Reconciling the Notion of Sovereignty with SADC’s Human Rights Protection Mandate
Authors Obonye Jonas
ISSN: 2026-8556
Affiliations: Lecturer, Law Department, University of Botswana Practising Attorney with Jonas Attorneys
Source: SADC Law Journal, The, 2013, p. 212 – 237
Abstract
Sovereignty and human rights are seemingly fundamentally opposed notions. Obligations to protect human rights are thus regularly perceived as besieging or assaulting or contradicting state sovereignty. This understanding of the relationship between sovereignty and human rights is the subject of common lament, especially among human rights scholars. They challenge strict legalism that views sovereignty as entitling states to non-interference in their internal affairs. However, legal pragmatism and international relations have propelled states towards cooperation for the establishment of an international comity. In furtherance of this cooperation, especially at multilateral level, states have preferred the creation of specialised international or regional institutions for the realisation of set goals. The SADC is one such regional institution. Though formed to foster regional integration and spur economic growth in Southern Africa, it also has a human rights protection mandate. Owing to its slavish adherence to the venerable doctrine of state sovereignty (in its traditional form), the SADC, as a body or its members countries have on numerous occasions failed to intervene in territories of other member states to protect human rights of citizens.
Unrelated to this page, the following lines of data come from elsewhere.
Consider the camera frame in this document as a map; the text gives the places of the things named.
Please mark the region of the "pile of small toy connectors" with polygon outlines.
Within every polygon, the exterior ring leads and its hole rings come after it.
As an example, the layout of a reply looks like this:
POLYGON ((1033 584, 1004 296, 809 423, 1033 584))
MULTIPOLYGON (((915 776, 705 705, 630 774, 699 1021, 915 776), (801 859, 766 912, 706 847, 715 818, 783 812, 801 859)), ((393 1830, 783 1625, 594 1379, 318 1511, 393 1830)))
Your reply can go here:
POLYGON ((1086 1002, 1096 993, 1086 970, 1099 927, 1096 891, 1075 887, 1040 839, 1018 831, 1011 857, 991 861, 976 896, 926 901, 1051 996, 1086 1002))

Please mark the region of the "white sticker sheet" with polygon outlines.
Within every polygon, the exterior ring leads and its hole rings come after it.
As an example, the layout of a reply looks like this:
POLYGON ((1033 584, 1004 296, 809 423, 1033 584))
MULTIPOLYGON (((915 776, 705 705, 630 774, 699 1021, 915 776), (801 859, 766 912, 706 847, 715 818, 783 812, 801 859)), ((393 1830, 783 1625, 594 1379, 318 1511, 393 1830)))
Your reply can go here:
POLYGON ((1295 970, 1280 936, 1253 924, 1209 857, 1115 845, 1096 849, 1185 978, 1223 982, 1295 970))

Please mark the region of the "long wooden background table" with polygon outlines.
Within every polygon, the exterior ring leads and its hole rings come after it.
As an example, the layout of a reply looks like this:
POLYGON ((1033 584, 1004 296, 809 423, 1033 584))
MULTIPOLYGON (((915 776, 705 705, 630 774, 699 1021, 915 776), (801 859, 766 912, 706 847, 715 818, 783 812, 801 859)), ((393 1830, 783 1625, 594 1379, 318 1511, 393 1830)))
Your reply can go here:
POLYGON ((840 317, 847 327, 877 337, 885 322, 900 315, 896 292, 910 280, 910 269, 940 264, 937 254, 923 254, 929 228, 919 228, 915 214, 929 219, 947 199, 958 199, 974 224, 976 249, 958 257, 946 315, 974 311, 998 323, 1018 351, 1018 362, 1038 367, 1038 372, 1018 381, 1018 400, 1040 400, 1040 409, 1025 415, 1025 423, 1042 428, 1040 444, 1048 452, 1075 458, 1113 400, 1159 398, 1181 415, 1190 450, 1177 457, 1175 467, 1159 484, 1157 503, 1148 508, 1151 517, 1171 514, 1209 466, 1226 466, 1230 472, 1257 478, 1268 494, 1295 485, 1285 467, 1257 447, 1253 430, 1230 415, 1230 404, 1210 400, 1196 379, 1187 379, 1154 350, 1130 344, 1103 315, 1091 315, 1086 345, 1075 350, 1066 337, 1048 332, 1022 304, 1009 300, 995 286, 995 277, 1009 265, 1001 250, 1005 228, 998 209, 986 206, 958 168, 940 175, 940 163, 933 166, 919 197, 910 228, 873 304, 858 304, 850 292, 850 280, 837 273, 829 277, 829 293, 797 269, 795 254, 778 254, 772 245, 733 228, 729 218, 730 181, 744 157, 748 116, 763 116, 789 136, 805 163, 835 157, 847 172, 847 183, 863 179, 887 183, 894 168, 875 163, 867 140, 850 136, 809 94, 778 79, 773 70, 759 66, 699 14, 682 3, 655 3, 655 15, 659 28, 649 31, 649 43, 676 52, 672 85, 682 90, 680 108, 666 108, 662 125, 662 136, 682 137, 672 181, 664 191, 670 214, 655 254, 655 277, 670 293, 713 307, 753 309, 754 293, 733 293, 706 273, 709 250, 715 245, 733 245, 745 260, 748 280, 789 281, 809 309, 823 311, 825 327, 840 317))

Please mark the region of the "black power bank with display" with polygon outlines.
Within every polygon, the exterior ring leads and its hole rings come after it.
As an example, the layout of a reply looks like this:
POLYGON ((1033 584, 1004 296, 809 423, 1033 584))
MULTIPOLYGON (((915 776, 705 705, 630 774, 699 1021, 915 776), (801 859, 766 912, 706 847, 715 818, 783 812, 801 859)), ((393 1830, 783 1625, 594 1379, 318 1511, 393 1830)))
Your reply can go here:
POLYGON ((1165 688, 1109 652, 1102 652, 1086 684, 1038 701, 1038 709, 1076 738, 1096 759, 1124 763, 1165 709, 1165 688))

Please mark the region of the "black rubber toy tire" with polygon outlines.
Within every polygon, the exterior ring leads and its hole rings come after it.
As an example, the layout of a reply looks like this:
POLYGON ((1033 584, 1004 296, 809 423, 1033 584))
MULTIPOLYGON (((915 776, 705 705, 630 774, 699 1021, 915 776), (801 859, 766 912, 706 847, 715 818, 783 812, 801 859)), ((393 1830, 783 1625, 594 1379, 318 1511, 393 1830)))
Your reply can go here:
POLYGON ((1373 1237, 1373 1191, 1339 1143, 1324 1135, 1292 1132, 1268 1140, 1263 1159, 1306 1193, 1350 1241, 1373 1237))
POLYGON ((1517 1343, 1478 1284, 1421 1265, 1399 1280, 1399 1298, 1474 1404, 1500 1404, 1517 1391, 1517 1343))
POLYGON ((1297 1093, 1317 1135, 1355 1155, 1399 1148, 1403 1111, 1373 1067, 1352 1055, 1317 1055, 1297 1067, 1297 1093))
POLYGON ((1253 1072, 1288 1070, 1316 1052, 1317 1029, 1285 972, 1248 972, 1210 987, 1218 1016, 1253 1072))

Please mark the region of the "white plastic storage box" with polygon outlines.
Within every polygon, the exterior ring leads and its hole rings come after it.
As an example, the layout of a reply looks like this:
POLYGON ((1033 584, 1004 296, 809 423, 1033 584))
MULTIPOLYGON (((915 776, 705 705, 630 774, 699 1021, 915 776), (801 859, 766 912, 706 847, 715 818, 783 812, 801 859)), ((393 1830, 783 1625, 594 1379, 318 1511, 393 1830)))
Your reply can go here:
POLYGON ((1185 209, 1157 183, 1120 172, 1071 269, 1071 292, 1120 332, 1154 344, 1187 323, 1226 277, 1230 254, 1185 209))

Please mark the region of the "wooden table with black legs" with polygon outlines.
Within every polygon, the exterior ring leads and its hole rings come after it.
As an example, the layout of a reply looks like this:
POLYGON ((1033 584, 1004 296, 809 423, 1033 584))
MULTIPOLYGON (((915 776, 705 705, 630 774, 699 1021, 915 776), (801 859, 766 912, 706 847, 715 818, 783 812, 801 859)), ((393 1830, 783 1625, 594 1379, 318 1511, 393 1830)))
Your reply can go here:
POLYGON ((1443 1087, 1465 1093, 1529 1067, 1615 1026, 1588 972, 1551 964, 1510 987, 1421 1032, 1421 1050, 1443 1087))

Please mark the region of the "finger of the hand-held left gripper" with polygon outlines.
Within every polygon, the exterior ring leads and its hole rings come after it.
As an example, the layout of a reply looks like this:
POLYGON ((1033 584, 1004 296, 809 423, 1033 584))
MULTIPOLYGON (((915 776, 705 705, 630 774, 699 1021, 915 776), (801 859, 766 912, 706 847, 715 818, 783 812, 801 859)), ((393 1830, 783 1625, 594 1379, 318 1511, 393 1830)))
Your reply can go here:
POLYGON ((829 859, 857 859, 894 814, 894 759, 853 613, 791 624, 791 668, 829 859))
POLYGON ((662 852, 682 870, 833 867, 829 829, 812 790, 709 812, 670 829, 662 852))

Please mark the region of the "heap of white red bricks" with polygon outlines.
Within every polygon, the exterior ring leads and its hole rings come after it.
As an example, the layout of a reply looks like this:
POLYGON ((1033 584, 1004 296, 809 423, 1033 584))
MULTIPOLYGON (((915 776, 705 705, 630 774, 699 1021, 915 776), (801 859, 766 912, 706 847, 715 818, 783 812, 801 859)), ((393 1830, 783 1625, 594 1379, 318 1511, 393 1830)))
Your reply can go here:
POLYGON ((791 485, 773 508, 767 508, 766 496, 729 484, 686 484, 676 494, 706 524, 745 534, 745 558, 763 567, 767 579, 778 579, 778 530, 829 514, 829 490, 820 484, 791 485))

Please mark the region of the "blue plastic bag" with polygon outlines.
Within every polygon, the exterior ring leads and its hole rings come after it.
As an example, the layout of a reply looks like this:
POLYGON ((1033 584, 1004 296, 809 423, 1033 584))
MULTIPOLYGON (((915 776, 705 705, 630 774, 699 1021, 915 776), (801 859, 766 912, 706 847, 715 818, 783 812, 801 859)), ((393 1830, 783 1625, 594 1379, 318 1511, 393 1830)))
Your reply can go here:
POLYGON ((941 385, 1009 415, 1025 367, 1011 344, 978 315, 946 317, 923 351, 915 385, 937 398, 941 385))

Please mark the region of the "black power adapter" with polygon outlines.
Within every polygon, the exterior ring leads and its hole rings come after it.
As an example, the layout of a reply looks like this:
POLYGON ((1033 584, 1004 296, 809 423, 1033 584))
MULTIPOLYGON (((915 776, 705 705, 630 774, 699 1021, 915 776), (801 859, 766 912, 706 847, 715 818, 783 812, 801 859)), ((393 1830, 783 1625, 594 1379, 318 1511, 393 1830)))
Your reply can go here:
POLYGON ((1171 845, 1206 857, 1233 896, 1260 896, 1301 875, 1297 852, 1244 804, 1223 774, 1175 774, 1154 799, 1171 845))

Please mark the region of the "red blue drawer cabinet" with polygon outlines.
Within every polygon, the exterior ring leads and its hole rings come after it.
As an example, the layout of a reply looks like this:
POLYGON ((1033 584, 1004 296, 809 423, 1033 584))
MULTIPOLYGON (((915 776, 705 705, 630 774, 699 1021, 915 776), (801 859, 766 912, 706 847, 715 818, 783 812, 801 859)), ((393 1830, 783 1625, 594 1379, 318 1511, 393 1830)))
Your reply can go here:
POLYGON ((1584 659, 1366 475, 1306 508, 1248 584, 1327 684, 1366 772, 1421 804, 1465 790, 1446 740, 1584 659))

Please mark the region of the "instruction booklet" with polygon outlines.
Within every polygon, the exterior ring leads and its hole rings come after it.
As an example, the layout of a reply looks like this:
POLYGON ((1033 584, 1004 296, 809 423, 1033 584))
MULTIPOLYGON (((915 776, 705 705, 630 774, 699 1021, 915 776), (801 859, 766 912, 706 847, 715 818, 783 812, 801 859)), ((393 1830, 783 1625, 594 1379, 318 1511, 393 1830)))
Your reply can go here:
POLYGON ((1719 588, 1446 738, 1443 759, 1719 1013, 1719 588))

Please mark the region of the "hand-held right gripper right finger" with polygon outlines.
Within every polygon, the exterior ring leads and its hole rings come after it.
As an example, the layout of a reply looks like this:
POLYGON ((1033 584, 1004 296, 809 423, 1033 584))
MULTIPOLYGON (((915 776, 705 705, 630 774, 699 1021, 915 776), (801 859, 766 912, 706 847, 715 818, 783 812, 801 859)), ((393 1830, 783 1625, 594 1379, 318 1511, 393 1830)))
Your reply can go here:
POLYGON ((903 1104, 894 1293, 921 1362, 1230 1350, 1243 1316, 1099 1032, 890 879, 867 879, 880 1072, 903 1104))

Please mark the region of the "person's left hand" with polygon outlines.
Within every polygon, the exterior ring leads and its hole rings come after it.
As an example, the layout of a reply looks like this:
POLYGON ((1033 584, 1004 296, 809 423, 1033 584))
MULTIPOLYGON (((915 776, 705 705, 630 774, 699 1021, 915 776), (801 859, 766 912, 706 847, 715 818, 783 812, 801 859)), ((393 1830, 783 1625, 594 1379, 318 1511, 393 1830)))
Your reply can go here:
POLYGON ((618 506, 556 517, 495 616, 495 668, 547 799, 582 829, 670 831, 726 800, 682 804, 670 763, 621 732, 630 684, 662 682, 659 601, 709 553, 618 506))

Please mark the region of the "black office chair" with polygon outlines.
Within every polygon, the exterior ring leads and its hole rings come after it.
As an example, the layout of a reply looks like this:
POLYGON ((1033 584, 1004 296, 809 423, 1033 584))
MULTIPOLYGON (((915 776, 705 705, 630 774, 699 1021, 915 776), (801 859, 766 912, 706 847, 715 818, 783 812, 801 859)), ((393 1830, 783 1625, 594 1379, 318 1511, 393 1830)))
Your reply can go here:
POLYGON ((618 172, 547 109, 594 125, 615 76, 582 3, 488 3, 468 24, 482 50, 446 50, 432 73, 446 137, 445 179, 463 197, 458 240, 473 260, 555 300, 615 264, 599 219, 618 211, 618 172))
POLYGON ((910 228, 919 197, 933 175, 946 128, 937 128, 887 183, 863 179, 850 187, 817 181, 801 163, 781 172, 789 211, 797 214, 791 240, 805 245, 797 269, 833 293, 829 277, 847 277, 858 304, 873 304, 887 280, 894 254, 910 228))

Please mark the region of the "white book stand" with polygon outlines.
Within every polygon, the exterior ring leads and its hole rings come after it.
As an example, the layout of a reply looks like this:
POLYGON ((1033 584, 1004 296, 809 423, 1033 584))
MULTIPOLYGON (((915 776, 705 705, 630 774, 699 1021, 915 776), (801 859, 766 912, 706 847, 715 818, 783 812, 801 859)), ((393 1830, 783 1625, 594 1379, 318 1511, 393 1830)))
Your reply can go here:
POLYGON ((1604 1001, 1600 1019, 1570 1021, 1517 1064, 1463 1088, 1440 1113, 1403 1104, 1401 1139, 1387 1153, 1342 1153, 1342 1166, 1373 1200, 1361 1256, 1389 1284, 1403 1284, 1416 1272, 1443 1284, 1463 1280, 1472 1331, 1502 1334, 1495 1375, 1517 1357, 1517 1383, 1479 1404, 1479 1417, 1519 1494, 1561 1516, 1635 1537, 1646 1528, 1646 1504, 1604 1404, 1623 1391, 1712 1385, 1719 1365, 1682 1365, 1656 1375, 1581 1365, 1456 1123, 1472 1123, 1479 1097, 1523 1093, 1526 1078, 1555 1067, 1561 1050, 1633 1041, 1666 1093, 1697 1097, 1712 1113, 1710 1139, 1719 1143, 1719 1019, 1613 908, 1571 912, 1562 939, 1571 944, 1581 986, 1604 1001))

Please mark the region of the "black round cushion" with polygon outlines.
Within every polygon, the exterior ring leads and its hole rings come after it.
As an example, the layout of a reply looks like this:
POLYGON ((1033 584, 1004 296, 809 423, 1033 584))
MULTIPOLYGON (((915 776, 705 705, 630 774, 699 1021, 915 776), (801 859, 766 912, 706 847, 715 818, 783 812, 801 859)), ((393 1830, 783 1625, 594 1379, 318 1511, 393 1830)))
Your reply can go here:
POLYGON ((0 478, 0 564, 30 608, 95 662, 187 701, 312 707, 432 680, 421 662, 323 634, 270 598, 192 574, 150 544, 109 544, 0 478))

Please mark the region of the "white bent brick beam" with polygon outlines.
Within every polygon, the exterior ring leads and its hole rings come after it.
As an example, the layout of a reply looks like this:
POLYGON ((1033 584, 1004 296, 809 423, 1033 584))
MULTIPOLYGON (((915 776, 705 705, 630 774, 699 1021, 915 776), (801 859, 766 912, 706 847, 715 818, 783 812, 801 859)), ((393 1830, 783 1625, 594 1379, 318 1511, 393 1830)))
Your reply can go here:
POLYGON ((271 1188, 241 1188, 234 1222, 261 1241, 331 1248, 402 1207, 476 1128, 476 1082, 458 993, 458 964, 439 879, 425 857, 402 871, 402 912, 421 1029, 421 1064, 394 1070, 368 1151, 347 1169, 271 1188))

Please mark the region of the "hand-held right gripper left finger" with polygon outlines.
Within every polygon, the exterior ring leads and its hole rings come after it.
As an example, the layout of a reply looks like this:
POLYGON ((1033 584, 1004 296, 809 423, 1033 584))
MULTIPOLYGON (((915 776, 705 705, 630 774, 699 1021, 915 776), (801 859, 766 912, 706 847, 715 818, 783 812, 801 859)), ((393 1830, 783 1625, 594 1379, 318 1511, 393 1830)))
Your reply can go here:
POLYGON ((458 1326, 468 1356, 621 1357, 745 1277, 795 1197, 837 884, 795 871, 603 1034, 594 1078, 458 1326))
Where it did intervene as it did in Madagascar and Zimbabwe, it has done so in a carefully measured way so as to amount to no intervention at all. This article argues that the reformulation of the notion of sovereignty as by influenced notions of human rights has left states no less sovereign than they were during the time of Aristotle, several decades ago. Far from undermining sovereignty, human rights are embedded in sovereignty itself. In statehood, both sovereignty and human rights have found space and they must coexist. None of the two must be undermined in favour of the other. Legal and political practices demand this to be so.